Le tribunal sud-coréen a prononcé, le 16 janvier, une peine de cinq ans de prison à l'encontre de l'ancien président Yoon Suk Yeol, reconnu coupable d'obstruction à la justice et d'abus de pouvoir. Cette condamnation fait suite à sa tentative ratée d'imposer la loi martiale en décembre 2024, une initiative qui lui a valu une forte opposition populaire et plusieurs mois de turbulences politiques.
À 65 ans, Yoon, autrefois figure montante du système judiciaire sud-coréen, fait face à une série de poursuites judiciaires, dont une pour insurrection qui pourrait potentiellement aboutir à la peine de mort, une mesure toujours appliquée dans le pays. Le parquet avait, en effet, demandé une peine de dix ans dans cette affaire de loi martiale, alors que le tribunal a tranché pour une peine inférieure.
Lors du jugement, le président du tribunal, Baek Dae-hyun, a souligné l' « extrême gravité » de la culpabilité de l'accusé, notant que Yoon avait montré une attitude méprisante envers la Constitution.
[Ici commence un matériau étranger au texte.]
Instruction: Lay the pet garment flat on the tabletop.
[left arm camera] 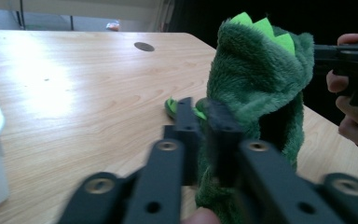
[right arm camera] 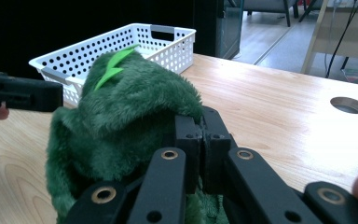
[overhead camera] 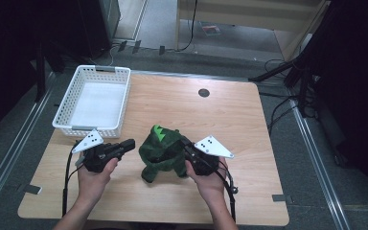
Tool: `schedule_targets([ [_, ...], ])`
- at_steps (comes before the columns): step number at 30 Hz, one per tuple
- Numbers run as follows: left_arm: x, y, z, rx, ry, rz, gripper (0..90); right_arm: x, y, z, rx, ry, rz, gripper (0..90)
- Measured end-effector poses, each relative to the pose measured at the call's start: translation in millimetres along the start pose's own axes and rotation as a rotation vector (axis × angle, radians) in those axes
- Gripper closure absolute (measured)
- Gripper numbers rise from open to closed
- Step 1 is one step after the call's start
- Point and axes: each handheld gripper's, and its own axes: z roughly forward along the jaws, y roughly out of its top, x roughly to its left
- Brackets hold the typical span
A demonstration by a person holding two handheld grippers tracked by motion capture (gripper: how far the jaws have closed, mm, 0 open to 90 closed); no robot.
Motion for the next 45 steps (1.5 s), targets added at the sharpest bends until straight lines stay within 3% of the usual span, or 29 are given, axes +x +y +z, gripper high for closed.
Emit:
schedule_targets([
  [3,0.7,-2.5,5.5,0.025,-0.016,-0.016,48.0,-1.6,0.1,-1.4,0.006,0.001,0.007,88.7],
  [6,-2.2,-6.2,10.7,0.041,-0.041,0.003,40.4,-2.3,0.4,-1.8,0.004,0.002,0.013,88.6],
  [12,-5.2,-10.7,20.3,0.083,-0.043,0.018,22.5,-2.5,-0.4,-0.9,0.007,0.007,0.011,88.6],
  [17,-4.4,-12.6,21.1,0.092,-0.093,0.031,21.7,-2.3,-0.6,-0.3,0.006,0.01,0.007,88.6],
  [22,-10.3,-15.0,21.0,0.096,-0.163,0.085,21.1,-2.4,-0.7,-0.2,0.005,0.007,0.008,88.6],
  [24,-14.0,-15.6,21.4,0.096,-0.161,0.103,19.1,-2.5,-0.8,-0.5,0.005,0.007,0.008,88.6],
  [27,-19.5,-16.9,26.7,0.118,-0.108,0.12,18.7,-2.2,-0.9,-0.4,0.005,0.009,0.006,88.6],
  [28,-21.4,-17.7,28.6,0.13,-0.076,0.128,20.2,-2.2,-0.9,-0.1,0.005,0.011,0.005,88.6],
  [30,-21.2,-17.7,29.8,0.142,-0.024,0.127,34.7,-1.6,-0.9,-0.1,0.006,0.015,0.003,88.6],
  [31,-19.0,-16.6,28.3,0.135,-0.028,0.109,46.8,-1.2,-0.7,-0.3,0.006,0.017,0.005,88.6],
  [34,-11.5,-10.4,22.2,0.117,-0.09,0.041,83.2,-0.4,2.5,-3.2,0.0,0.026,0.005,88.6],
  [37,-10.1,-1.9,13.9,0.101,-0.098,0.037,88.1,3.6,10.1,-9.5,-0.021,0.041,-0.012,88.6],
  [41,-15.8,17.8,-2.8,0.028,-0.111,0.047,88.7,8.2,20.6,-18.1,-0.055,0.056,-0.035,88.6],
  [45,-31.6,42.1,-21.9,-0.038,-0.139,0.091,89.1,15.4,48.3,-47.3,-0.152,0.087,-0.051,88.7],
])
L'incident déclencheur remonte au 3 décembre 2024, lorsqu'il annonça à la télévision l'instauration d'une loi martiale, invoquant la nécessité de protéger le pays des « forces communistes nord-coréennes ». Bref revirement de situation, il fit marche arrière quelques heures plus tard, lorsqu’un nombre suffisant de députés contrôlés par l'opposition parvint à voter la suspension de son décret.
Yoon doit encore faire face à d'autres accusations, dont une liée à son ordre d'envoyer des drones au-dessus de Pyongyang, une manœuvre visant à provoquer une réaction de la Corée du Nord et justifier l'imposition de la loi martiale. Des experts en droit et des analystes politiques estiment que cette affaire pourrait avoir des répercussions profondes sur la démocratie sud-coréenne, mettant en lumière les tensions qui existent au sein du pays.
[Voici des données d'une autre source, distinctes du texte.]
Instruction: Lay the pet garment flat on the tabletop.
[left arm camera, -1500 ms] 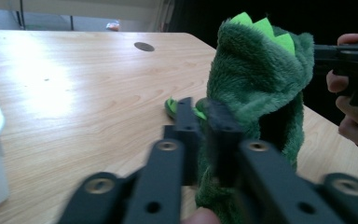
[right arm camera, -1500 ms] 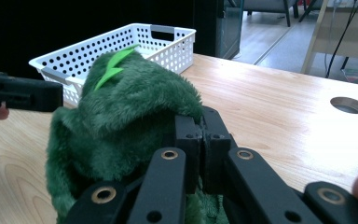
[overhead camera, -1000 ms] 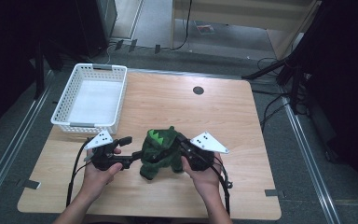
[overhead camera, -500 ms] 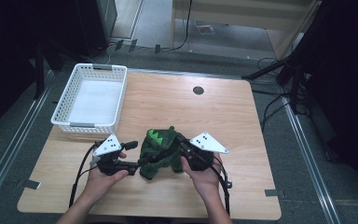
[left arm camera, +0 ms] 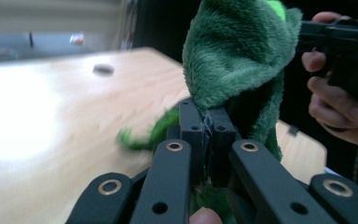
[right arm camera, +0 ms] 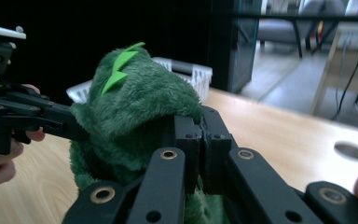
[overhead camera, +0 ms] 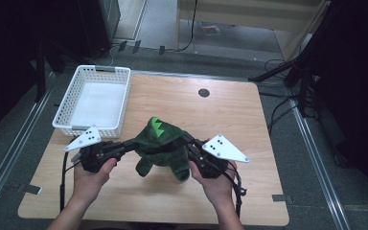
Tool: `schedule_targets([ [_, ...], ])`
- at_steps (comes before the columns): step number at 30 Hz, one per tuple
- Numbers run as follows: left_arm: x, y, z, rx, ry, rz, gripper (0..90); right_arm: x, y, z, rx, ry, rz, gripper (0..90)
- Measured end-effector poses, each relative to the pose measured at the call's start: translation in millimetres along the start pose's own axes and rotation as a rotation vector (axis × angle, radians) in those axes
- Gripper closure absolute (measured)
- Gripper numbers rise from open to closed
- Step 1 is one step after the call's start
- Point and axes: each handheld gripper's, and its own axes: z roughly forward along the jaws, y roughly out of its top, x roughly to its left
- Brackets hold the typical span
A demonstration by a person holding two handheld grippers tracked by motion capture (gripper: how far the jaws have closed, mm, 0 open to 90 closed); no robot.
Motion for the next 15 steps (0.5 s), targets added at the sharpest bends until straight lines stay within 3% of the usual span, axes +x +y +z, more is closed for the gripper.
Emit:
schedule_targets([
  [2,-10.6,13.7,-6.4,-0.018,-0.013,0.035,89.1,1.8,5.0,-4.1,-0.016,0.005,-0.003,88.6],
  [5,-27.2,32.9,-15.9,-0.061,-0.066,0.048,89.0,10.8,26.4,-23.1,-0.075,0.027,-0.018,88.6],
  [7,-36.8,47.6,-24.3,-0.107,-0.179,-0.014,89.0,16.6,38.3,-34.2,-0.109,0.033,-0.024,88.6],
  [8,-42.2,55.0,-28.6,-0.125,-0.22,-0.024,89.0,20.3,45.5,-40.3,-0.127,0.033,-0.027,88.7],
  [11,-53.2,72.5,-33.4,-0.132,-0.229,0.002,88.6,31.7,66.5,-58.1,-0.179,0.051,-0.046,88.6],
  [13,-46.4,76.4,-24.2,-0.101,-0.162,0.01,88.4,32.5,74.4,-61.7,-0.193,0.045,-0.051,88.6],
  [14,-40.3,75.4,-18.2,-0.084,-0.149,-0.006,88.3,27.7,74.4,-57.5,-0.175,0.033,-0.044,88.6],
  [15,-28.3,71.2,-5.0,-0.042,-0.105,-0.036,88.2,22.1,72.1,-51.9,-0.153,0.02,-0.037,88.6],
])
Alors qu'il a sept jours pour faire appel de sa condamnation, les remous judiciaires vont sans cesse entourer Yoon et ses collaborateurs. La situation offre une occasion unique d'observer l'évolution de la justice sud-coréenne et la capacité de l'ancien président à se défendre face à des accusations aussi graves. Selon l'agence de presse Yonhap, il continue de clamer avoir agi dans le cadre de ses prérogatives en tant que chef de l'État, notant que son intention n'était pas celle d'un gouvernement dictatorial.